More on KentOnline
A bill is being introduced to the House of Commons today in an attempt to change the law and allow councils to ban live animal exports from ports that they own.
It comes after Thanet District Council tried to scrap the controversial practice from Ramsgate in 2012 after 47 sheep died at the port.
The attempt was met with High Court action and the council were found to be in breach of the Harbours Act dated 1847, which allows free use to all of port facilities.
At the High Court hearing in December 2013 Mr Justice Birrs said: “The suspension was an unjustifiable breach of Article 35 of the Treaty of the Functioning of the European Union which breached a fundamental element of the rules governing free trade in the EU.”
The judge concluded by saying that in his judgment the council was liable to damages to the claimants.

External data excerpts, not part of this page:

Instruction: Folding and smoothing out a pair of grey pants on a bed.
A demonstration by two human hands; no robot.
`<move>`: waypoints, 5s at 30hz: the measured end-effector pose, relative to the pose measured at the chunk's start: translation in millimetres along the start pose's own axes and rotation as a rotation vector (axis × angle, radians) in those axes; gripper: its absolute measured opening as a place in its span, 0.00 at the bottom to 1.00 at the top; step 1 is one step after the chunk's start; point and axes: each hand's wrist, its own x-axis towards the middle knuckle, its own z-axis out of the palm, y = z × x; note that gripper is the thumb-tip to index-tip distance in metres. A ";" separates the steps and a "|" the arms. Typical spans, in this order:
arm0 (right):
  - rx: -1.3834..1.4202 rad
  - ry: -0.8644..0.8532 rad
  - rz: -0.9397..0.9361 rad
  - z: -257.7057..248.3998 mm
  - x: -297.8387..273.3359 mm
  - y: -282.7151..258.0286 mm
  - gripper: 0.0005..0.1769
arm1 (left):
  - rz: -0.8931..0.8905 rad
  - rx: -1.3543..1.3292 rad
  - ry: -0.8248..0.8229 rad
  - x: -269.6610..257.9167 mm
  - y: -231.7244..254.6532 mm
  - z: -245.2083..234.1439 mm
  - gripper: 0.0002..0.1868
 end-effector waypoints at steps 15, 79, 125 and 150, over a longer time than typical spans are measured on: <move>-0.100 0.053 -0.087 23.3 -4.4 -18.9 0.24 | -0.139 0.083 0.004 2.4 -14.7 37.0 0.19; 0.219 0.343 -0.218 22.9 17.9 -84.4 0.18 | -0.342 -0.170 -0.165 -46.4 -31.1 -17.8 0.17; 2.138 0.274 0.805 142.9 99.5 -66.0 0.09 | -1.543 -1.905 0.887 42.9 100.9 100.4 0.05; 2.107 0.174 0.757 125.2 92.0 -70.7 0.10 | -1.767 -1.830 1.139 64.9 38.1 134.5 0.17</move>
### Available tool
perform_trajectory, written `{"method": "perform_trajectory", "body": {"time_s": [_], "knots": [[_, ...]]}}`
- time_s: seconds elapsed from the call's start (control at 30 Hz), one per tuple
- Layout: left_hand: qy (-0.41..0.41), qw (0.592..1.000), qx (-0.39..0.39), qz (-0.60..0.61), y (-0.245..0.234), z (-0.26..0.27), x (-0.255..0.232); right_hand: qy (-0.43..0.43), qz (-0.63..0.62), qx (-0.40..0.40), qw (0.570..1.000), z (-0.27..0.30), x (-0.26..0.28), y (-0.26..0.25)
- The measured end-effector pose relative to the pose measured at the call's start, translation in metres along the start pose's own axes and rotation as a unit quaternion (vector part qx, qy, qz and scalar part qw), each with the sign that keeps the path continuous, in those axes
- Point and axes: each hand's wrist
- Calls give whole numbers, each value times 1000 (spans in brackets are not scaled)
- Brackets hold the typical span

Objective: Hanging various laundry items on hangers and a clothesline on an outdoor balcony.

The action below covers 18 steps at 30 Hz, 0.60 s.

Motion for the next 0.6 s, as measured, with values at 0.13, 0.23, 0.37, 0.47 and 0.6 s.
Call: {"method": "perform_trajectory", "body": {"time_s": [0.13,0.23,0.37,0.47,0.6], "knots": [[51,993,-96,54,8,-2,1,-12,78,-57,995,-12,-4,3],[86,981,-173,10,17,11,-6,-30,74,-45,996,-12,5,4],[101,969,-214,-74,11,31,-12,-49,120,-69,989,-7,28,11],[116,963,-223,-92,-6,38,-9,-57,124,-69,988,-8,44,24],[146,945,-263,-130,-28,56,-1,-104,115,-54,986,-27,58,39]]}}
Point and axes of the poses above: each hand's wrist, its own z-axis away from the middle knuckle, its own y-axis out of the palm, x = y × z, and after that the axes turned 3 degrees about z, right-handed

Subsequently a bill of more than £5 million pounds has been paid out in compensation and legal fees by the council, revealed by a Freedom of Information request submitted by former Thanet District Councillor Ian Driver.
According to the figures £4,692,630 in compensation payments have been made to the companies involved in the export of live farm animals from the Port of Ramsgate.
A further £454,220 has been spent by TDC on its own legal fees, bringing the total to £5,146,850.
South Thanet MP Craig Mackinlay (Cons) will present his Ten Minute Rule Bill to the House of Commons today.
He said: “I am bringing this important new measure forward to safeguard animal welfare as a part of the Conservative’s localism agenda.
“When local people own ports, like in Ramsgate, they ought to be able to prevent the exportation of live animals for slaughter, a practice many find barbaric, if they wish to.
“This new law would guarantee there would be no repeat of the situation in 2012, which saw my constituents having to pay vast amounts of compensation to foreign shipping companies for banning live animal exports.
“This change in the law would in all likelihood have prevented the compensation claim.”
Minister for Animal Welfare George Eustice (Cons) said: “The government wants all animals slaughtered as close as possible to where they are reared and the overwhelming majority of lamb exports to EU countries like France is of lamb meat slaughtered in the UK.
“However, there is great public concern about the continued export of live lambs across the channel for slaughter.
“Some campaigners have argued that we should amend national legislation to introduce a targeted ban on some live exports from British ports.
“However, the EU has made clear that such a ban would be against EU law.
“If we were to leave the EU a future British government would be free to consider introducing targeted restrictions of this sort on ethical grounds.”
The last animal export to leave the Port of Ramsgate was in November 2015.